North Korea has also tried to blacken my character, accusing me in videos released on YouTube of being a liar, a rapist and a thief.

In one of these videos, my 70-year-old father appeared and joined the chorus of my accusers. He said that neither he nor I had ever lived in a political labor camp. It was an extraordinary shock. I had thought he was dead. Now I know that his torture continues at the hands of his North Korean jailers, who are forcing him to lie. My guilt for abandoning my father is more painful than ever. I dearly miss him. I love him.

In Camp 14, there was no concept of family. I did not know a child’s heart. We were starving animals competing against each other — betraying each other — for scraps of food. The feelings I have now for my father were learned only after I escaped the hell of that prison.

Since watching the video of my father, I have felt an overwhelming desire to travel to North Korea and be with him. My friends, of course, have warned me that I would be killed.

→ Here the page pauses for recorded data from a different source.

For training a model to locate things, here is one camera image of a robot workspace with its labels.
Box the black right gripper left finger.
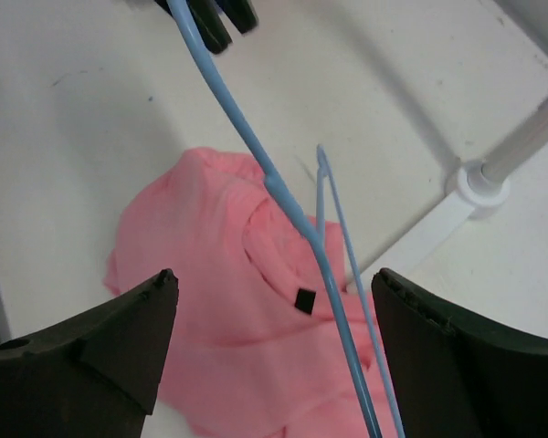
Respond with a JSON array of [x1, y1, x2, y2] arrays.
[[0, 269, 179, 437]]

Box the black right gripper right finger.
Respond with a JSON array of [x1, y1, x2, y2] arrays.
[[371, 268, 548, 437]]

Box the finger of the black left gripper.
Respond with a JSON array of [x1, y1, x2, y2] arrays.
[[218, 0, 258, 35], [186, 0, 232, 54]]

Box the light blue wire hanger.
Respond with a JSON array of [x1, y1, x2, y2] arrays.
[[167, 1, 405, 437]]

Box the white clothes rack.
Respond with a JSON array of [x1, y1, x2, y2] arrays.
[[347, 96, 548, 292]]

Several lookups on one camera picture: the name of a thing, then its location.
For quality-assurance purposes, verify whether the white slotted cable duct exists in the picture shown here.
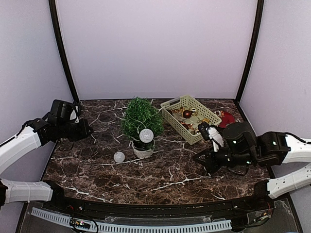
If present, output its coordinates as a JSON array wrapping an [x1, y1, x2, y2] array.
[[31, 207, 232, 233]]

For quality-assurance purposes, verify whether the clear string light wire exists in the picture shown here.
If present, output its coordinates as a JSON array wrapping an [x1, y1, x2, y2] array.
[[121, 106, 166, 156]]

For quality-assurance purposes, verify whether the black front table rail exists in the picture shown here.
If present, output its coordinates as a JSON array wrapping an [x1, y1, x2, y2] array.
[[44, 197, 266, 219]]

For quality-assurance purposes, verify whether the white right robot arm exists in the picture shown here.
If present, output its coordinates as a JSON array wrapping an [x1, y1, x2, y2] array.
[[192, 132, 311, 199]]

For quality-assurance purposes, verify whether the pale green perforated basket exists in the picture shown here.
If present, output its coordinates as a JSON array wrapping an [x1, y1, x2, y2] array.
[[160, 95, 222, 145]]

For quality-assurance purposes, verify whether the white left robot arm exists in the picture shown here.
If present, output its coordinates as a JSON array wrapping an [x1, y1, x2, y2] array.
[[0, 118, 93, 205]]

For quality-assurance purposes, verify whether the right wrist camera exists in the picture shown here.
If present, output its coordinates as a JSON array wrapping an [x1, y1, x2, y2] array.
[[198, 122, 256, 152]]

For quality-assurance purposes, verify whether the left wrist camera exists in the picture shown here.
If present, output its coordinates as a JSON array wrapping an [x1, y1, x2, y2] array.
[[48, 100, 81, 125]]

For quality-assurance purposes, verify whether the white woven light ball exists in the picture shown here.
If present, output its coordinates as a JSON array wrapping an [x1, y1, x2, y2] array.
[[139, 128, 154, 143], [113, 151, 125, 163]]

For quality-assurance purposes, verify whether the left black frame post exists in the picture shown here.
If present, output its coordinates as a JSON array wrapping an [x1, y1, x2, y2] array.
[[48, 0, 80, 102]]

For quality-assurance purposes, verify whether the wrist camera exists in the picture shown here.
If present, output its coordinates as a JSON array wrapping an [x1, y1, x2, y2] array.
[[48, 100, 81, 125], [198, 122, 256, 152]]

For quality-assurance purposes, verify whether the small green christmas tree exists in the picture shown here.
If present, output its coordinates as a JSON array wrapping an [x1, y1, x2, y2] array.
[[121, 97, 164, 159]]

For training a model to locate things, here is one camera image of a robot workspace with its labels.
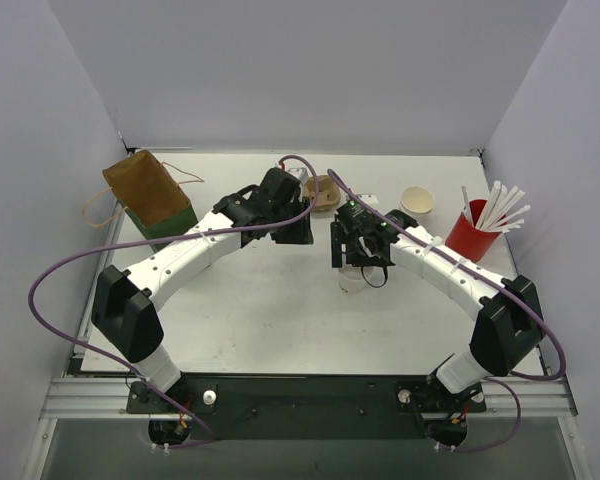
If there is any white paper cup with text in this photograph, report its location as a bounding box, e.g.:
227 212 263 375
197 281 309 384
338 275 366 295

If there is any green paper bag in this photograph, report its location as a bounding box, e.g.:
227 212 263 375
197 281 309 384
102 150 203 240

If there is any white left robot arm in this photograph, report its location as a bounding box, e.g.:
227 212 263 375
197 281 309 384
91 168 313 412

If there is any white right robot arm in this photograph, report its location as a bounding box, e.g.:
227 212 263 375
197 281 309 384
330 200 545 409

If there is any brown cardboard cup carrier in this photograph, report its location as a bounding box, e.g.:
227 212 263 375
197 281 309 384
302 175 341 212

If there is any red straw holder cup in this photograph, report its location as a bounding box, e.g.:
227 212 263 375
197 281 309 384
445 213 501 263

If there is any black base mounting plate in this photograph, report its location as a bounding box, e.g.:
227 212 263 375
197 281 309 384
126 373 486 442

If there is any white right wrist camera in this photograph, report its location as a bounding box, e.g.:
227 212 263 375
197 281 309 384
357 193 379 207

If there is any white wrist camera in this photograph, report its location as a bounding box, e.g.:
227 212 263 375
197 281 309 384
278 160 310 185
357 193 379 207

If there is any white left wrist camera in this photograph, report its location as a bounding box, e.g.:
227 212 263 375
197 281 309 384
278 160 310 185

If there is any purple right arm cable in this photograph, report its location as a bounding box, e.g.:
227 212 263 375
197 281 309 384
326 168 567 454

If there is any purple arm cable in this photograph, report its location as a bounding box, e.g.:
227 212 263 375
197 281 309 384
326 168 567 454
27 154 321 449

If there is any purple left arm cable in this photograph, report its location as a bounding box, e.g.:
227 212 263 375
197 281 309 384
27 154 321 449

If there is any aluminium rail frame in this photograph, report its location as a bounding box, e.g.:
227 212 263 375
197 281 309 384
19 199 579 480

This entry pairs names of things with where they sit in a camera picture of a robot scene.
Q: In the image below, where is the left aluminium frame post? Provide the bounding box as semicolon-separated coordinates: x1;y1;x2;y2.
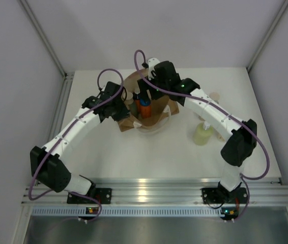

But I want to give North Korea a chance to live up to its claims that its citizens are living happily and in freedom. If it seeks credibility, the regime should welcome my request to meet my father, who doesn’t have much time left on this earth, so that he can see and touch my face. It should be an open, publicized, official visit that includes an on-the-ground inspection of Camp 14.

Realistically, such a visit is unlikely, and my guilt about my father will only deepen. In all probability, China will use its U.N. veto to insulate Kim and his underlings from accountability for crimes against humanity that continue to this day.

Camp 14 still operates, as do other political labor camps that imprison up to 120,000 people. Camp guards continue to punish children and their parents, working them to death as slaves and snitches in a world without love.

For all my guilt about my father’s continuing torment, I will not be silenced. Injustice cannot cover up justice. I have an obligation to those still in the camps, as does everyone in the outside world.

Shin Dong-hyuk is a human rights activist who lives in Seoul.